Thanks to Max Girardo and Marcus Willis at Girardo & Co, which is offering the featured GT40 for sale: www.girardo.com, 020 3621 2923; Adrian Bull and everyone at Cinelab
GT40 guru Ronnie Spain quotes the actual number of chassis built, including the various prototypes, as being 134. There were 87 ‘production’ MkIs, MkIIs and MkIVs in total, with the MkIs appearing in both road and race trim. The MkIII, however, was a slightly different beast. Only seven were made, with the first being completed at Slough in late 1966 – SPP 604D was the right-hand-drive prototype and later owned by John Wyer. The first left-hand-drive MkIII, meanwhile, made its public debut in April ’67 at the New York Auto Show.
Intended to be a more civilised GT40 road car, the MkIII featured the 289cu in engine, twin headlights, raised front wings, opening windows (even in road spec, the MkIs made do with a Perspex panel) and an extended tail. There was a more plush cabin with a central gearlever and handbrake.
When Richard Feast drove one for Autosport in 1972, even Ford’s press officer said: “Of course, there are people who don’t regard it as a real GT40.” A single Holley replaced the Webers, but the MkIII still gave more than 300bhp and it acquired the welcome habit of not roasting its occupants, too. ‘Wherever it went, it was the centre of attention,’ wrote Feast, and in that respect it was every inch a pukka GT40.
Prototype right-hooker pictured on a quiet M4.
‘BANBURY AVENUE IS WHERE OUR CAR WAS BUILT AND SO MUCH HISTORY MADE’
TECHNICAL DATA 1966 Ford GT40 MK1 Roadcar
Sold/number built 1966-’1969/31 (all road cars)

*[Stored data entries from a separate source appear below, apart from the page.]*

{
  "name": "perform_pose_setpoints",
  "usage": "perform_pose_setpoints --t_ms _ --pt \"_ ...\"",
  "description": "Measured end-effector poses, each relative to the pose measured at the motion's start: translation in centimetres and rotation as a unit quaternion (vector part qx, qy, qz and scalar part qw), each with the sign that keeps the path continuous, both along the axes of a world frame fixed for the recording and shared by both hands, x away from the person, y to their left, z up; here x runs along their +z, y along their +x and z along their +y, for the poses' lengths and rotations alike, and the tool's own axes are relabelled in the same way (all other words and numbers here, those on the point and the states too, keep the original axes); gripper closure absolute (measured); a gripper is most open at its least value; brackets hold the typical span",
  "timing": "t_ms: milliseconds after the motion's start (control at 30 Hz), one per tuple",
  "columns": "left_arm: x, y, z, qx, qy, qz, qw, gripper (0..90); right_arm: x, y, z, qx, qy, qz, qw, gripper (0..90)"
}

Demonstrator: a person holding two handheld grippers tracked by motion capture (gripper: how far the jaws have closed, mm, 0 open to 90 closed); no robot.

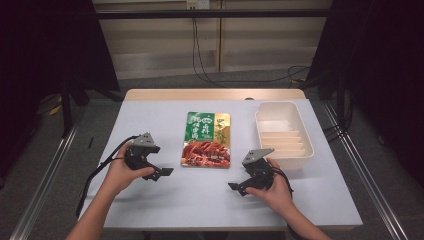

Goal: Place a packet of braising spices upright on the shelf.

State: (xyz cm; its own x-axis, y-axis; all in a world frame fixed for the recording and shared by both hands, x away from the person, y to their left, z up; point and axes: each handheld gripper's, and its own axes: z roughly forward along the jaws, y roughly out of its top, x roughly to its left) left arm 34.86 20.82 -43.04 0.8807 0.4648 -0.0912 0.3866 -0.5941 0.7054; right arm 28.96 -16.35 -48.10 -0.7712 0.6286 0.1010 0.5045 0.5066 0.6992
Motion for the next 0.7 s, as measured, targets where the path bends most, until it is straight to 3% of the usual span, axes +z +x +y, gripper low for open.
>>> perform_pose_setpoints --t_ms 133,200,433,700 --pt "-0.2 -0.2 -0.3 -0.002 -0.005 0.002 1.0000 1.2 0.3 0.0 0.0 -0.004 0.003 0.000 1.0000 7.0" --pt "-0.5 -0.6 -0.4 -0.002 0.011 -0.003 0.9999 1.0 0.6 0.0 -0.1 -0.005 0.000 -0.001 1.0000 5.5" --pt "-0.6 -1.2 -0.2 -0.011 0.010 0.003 0.9999 1.1 1.7 0.6 -0.5 -0.009 0.013 0.000 0.9999 5.7" --pt "-0.8 -1.7 0.7 0.014 0.004 -0.003 0.9999 0.8 2.7 2.0 0.7 -0.008 0.012 0.009 0.9999 5.0"
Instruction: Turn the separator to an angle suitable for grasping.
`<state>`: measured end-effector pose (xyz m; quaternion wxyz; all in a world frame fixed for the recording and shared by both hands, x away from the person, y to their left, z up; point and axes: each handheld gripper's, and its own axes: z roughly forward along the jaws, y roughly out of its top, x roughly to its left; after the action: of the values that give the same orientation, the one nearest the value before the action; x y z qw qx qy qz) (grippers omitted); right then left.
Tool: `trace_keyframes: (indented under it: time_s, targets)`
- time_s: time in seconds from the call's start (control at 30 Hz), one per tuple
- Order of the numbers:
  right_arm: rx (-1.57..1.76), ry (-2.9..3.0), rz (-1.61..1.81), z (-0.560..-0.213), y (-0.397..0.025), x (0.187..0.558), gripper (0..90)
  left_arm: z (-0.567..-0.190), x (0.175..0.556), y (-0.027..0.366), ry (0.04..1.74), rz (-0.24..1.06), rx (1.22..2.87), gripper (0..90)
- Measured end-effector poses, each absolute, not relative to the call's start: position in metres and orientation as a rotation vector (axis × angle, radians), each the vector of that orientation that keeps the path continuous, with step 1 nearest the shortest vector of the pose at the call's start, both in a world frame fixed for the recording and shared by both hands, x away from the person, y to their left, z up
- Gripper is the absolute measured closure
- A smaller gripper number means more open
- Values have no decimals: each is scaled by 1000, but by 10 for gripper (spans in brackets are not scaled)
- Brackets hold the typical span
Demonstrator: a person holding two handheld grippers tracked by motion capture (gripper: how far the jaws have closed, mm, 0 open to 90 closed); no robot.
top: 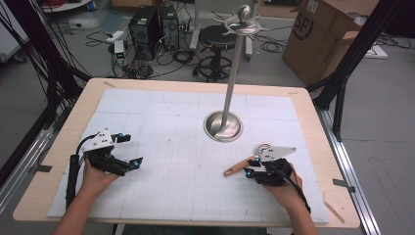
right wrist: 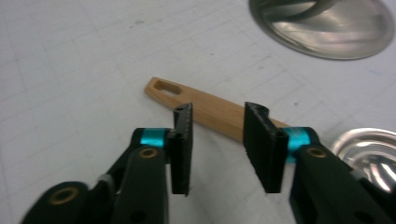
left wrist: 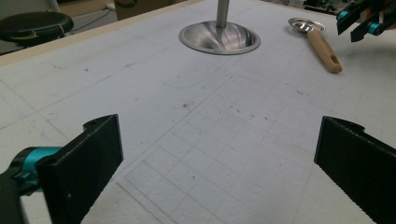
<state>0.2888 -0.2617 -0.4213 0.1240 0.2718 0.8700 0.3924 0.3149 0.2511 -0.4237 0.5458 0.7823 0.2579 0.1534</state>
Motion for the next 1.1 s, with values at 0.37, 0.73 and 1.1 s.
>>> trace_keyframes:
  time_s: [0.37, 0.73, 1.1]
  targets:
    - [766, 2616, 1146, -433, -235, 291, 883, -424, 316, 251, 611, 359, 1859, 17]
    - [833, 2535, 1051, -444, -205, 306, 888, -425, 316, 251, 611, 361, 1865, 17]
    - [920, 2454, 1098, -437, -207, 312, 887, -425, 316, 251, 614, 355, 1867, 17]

Construction steel monocoque with glassfibre bodywork
Engine all-iron, pushrod 289cu in (4728cc) V8, four Weber carburettors
Max power 390bhp @ 7000rpm
Max torque 325lb ft @ 5200rpm
Transmission ZF five-speed manual, RWD
Suspension independent, by front double wishbones rear trailing arms with transverse upper link, lower wishbones; anti-roll bar f/r, tubular dampers, coil springs
Steering rack and pinion
Brakes all discs
Length 13ft 4in (4064mm)
Width 5ft 10in (1778mm)
Height 3ft 4 ½ in (1028mm)
Wheelbase 7ft 11in (2413mm)
Weight 2237lb (1017kg)
0-60mph c4 seconds
Top speed 170mph
Price new 1966 UK £6647 7s 11d
Now 2016 UK c£3million
Supercar on test
It was 49 years ago, but for me it could have been yesterday. In 1968, the GT40 was one of the world’s great endurance racing cars, with two more Le Mans victories still to come. I was the 23-year-old junior on Autosport who took the phone call: a man in Essex was looking for some exposure for the three GT40s he had for sale. One red, one yellow, one green, and all street-legal: would I like to drive one for the afternoon?

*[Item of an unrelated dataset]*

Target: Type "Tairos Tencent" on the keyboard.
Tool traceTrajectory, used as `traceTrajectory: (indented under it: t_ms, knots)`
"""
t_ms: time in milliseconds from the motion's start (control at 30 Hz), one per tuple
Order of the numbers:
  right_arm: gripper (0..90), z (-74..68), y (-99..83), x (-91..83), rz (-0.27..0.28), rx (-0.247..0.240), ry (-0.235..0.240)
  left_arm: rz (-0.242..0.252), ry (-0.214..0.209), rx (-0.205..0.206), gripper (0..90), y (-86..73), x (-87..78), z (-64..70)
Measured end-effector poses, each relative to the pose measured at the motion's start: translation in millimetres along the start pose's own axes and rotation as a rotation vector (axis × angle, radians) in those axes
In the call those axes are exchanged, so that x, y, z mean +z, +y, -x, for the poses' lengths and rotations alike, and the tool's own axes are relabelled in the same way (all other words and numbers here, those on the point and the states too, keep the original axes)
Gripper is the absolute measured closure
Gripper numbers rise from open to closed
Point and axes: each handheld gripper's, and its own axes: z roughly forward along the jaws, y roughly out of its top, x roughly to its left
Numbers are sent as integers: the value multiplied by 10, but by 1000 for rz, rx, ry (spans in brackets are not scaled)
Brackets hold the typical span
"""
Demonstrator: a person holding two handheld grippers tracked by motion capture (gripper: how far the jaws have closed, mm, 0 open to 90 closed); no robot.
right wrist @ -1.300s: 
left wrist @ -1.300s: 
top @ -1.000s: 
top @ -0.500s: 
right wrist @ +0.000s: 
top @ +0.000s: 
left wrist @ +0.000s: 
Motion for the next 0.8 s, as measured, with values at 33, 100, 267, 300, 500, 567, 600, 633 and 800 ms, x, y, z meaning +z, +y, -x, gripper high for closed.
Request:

It was pouring with rain, of course. I set off in the yellow one, thinking it would be more visible in the murk, but it ran out of petrol 100 yards up the road. No problem: take one of the others. With the single wiper dancing across the misty ’screen and trucks and buses towering above me, I set off down Ilford High Street. I wrote: ‘People stood stock-still on zebra crossings and stared in open-mouthed amazement. Lorry drivers leant down from their cabs and offered to swap. Schoolboys jumped off the pavement with delight and waved.’
Once on the A12, I felt brave enough to prod the long-travel throttle a bit further. The five-speed ZF ’box was geared for 60mph in bottom and 95 in second. On this greasy road I discovered that, with racing tyres front and rear, grip was in short supply.

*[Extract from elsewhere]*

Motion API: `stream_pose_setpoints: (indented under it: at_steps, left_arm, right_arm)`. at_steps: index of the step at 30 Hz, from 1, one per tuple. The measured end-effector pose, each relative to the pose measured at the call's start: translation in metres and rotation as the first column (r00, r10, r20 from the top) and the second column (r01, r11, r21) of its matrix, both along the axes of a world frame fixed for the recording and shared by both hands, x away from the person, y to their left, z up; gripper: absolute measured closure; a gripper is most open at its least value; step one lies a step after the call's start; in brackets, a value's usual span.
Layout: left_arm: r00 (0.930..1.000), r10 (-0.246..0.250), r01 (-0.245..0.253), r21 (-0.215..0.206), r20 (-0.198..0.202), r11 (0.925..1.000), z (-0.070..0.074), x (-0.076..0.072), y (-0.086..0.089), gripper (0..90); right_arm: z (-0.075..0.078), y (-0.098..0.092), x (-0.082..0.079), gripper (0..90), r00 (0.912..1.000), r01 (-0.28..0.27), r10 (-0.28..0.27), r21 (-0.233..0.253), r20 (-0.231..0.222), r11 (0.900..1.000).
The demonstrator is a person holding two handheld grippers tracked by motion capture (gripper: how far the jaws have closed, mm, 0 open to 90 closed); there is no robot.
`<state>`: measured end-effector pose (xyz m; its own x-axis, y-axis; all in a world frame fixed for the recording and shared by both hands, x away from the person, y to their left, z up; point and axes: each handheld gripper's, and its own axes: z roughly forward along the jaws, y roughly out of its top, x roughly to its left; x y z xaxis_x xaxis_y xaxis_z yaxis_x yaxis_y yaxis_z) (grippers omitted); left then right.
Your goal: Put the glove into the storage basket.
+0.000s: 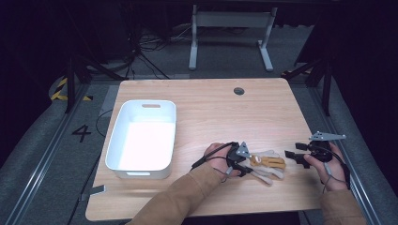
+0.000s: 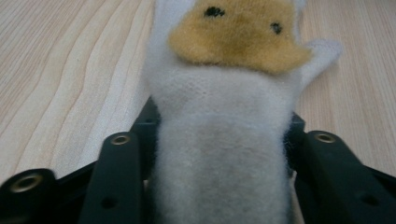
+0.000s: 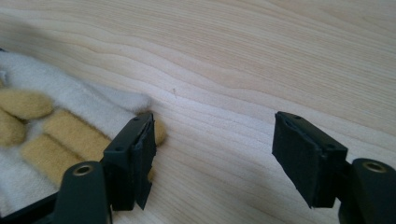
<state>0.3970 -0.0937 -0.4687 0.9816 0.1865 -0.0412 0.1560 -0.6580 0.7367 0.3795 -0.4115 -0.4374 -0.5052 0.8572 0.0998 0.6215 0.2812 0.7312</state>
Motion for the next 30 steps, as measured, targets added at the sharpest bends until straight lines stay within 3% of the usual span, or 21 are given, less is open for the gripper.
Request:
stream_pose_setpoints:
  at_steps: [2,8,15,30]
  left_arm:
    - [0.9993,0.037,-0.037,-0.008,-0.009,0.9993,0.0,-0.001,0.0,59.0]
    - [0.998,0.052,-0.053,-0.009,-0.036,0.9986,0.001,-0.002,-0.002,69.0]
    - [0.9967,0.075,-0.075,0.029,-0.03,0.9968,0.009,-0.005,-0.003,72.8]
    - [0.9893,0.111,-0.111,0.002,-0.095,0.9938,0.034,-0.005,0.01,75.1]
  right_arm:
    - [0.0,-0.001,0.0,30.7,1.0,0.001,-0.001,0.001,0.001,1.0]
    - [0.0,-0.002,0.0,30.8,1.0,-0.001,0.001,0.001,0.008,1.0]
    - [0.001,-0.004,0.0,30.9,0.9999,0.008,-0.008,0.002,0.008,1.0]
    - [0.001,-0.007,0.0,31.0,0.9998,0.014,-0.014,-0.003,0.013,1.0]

I was completely unqualified to evaluate this electrifying machine but, striving to include some technical detail, I noted that ‘above the exhaust’s glorious music one can clearly hear the clatter of the floating brake calipers and the gobble of the fuel pumps.’ And I commented favourably on the estimated fuel consumption of 17mpg – fuel was then 15 bob a gallon, or 16p a litre.
At that stage of my life it was far and away the most dramatic motorcar I’d ever driven, and predictably I headed my piece ‘A Street Car Named Desire.’ Simon Taylor
Taylor gingerly negotiates a wet Ilford High Street.